Alícia wrote “Invariants” on the whiteboard.

Invariants
– At least one unstuck worker?

“Is there a way for the job queue system to check whether workers are stuck and restart them?” she asked.

“The devs have been promising better worker health management in the next release for two years, but the release keeps slipping,” said Hana.

“How many workers did you run at your last job?” asked Shruti.

“Maybe 20? But we also ran a lot more jobs.”

“Let’s up the number of workers to five and see if the problem reoccurs.”

Alícia wasn’t very happy with that. “Is there really no way for us to monitor the health of the workers, even if we have to restart them ourselves?”

“I’m sure there is,” said Shruti. “But first we need to get mail working again.”

“Oh, I already restarted the stuck worker and it looks like mail is sending again,” said Hana. “It should take about twenty minutes to clear the backlog.”

“Good. And then let’s increase the number of workers?”

“On it.”

“I’m sympathetic to your point of view, Alícia,” said Shruti, “but we don’t have time to do surgery on someone else’s code, especially if upstream is struggling with it, too.

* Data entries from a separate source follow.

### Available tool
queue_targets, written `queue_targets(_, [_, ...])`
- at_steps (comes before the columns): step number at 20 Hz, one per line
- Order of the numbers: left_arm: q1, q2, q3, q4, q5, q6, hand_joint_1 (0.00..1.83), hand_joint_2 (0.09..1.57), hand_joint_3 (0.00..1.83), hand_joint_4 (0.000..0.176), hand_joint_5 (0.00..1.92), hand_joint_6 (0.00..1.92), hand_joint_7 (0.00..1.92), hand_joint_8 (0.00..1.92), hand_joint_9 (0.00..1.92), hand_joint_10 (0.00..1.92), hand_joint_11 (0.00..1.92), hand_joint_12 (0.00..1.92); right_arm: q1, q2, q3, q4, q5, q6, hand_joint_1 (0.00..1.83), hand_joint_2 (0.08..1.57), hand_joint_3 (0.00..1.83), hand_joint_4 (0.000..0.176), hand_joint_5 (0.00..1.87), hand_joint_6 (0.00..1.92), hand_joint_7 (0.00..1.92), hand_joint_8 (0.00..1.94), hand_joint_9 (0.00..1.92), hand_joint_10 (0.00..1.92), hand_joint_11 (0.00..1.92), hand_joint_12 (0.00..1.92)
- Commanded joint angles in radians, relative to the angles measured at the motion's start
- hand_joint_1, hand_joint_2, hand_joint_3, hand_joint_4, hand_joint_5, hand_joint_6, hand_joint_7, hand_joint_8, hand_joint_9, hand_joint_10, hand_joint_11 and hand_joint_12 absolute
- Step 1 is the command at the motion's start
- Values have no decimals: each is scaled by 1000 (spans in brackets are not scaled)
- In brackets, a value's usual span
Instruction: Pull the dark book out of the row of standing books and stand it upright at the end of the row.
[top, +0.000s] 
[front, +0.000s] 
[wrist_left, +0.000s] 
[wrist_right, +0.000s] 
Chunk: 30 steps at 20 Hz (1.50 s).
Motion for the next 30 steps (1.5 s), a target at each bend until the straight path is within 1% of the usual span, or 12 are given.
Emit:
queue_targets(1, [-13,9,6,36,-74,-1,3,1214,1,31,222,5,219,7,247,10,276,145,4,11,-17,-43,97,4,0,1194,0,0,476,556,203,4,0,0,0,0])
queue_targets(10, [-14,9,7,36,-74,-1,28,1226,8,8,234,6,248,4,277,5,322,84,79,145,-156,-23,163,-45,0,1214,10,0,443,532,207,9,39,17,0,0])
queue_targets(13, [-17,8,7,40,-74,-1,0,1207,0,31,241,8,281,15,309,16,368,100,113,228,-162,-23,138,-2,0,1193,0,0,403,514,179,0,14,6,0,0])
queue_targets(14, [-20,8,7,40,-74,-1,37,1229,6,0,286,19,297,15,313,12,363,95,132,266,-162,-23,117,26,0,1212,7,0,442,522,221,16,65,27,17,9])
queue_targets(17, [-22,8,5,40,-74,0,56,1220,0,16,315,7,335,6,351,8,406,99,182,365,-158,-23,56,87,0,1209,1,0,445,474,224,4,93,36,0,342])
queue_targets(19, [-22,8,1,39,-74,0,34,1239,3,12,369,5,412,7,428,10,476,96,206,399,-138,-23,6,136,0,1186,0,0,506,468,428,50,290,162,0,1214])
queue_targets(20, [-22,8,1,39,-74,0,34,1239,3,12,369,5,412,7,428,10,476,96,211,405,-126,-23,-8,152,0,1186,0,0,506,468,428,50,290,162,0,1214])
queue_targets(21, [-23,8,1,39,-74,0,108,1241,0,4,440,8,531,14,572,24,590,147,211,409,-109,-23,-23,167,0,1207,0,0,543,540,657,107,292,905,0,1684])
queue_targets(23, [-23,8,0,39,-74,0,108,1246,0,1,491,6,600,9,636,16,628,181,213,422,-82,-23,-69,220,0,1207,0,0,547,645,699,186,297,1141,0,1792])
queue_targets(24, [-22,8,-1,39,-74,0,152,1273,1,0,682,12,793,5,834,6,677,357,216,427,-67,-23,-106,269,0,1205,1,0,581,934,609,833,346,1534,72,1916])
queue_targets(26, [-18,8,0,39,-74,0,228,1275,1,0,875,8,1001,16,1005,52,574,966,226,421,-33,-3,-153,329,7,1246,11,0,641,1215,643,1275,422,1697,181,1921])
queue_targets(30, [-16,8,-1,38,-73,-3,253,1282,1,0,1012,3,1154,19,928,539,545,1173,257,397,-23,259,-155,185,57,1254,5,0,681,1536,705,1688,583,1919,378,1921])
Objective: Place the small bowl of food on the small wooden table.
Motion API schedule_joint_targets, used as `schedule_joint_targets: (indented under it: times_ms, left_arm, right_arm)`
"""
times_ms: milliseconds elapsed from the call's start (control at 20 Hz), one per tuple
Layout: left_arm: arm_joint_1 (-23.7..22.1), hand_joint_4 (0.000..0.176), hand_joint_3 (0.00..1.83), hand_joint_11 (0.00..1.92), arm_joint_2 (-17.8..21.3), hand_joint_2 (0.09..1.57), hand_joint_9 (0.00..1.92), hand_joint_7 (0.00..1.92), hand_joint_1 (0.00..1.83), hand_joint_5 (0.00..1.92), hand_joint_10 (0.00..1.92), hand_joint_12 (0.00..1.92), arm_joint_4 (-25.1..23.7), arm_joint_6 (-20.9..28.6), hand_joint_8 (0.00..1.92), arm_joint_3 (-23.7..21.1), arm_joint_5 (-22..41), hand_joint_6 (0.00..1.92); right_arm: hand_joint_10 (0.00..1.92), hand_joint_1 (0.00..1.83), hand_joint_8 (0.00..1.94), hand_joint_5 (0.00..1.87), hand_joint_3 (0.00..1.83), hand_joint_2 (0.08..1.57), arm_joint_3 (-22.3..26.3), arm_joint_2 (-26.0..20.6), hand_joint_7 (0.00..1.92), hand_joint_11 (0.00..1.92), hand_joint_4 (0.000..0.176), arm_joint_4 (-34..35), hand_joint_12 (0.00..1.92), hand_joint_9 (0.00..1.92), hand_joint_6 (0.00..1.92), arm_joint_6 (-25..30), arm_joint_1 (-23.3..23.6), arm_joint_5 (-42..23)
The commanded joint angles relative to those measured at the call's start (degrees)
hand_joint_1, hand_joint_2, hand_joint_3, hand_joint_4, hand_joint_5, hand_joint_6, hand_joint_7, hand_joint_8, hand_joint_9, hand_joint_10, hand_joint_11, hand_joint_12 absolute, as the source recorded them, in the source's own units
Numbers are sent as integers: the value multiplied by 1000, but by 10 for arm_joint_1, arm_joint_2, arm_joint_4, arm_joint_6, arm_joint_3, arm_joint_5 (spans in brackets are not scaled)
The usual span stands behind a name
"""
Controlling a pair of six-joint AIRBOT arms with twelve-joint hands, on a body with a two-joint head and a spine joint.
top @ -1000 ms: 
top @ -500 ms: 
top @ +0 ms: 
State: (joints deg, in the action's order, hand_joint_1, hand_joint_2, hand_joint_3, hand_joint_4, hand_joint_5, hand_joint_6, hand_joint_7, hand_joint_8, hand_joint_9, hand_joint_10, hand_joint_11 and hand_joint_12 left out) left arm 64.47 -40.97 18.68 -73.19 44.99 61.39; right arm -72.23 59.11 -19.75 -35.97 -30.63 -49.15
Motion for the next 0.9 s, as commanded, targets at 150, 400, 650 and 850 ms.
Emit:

Let’s write this down and talk it over in the incident post-mortem meeting. For now, let’s focus on what we need to do to get product out the door.”

Alícia grudgingly agreed.

The final threat model:

Principals
Users who want to…
– Verify their email address
– Reset their password
– Update credit card information

Goals
– Deliver email reliably to users within five minutes

Adversities
– Overload the job queue
– Hit email provider API rate limits
– Silently hang workers/infinite loop

Invariants
At least one unstuck worker?
– More than one worker

If you’re an eagle-eyed reader, you may have noticed that although this is threat modeling, there’s no active adversary here (except perhaps Murphy, of Murphy’s law: “Anything that can go wrong, will”). This is because anything an active adversary can do can also occur by happenstance. An active adversary can cause very unlikely happenstances to occur, and particularly sophisticated active adversaries can cause multiple very unlikely happenstances to occur at once, but, generally speaking, a system that isn’t resilient against happenstance can’t possibly be resilient against active attack.

Here, it doesn’t really matter if happenstance or adversary action caused the worker to hang. In either case, the system would still need at least one unstuck worker to safely continue to achieve its goals.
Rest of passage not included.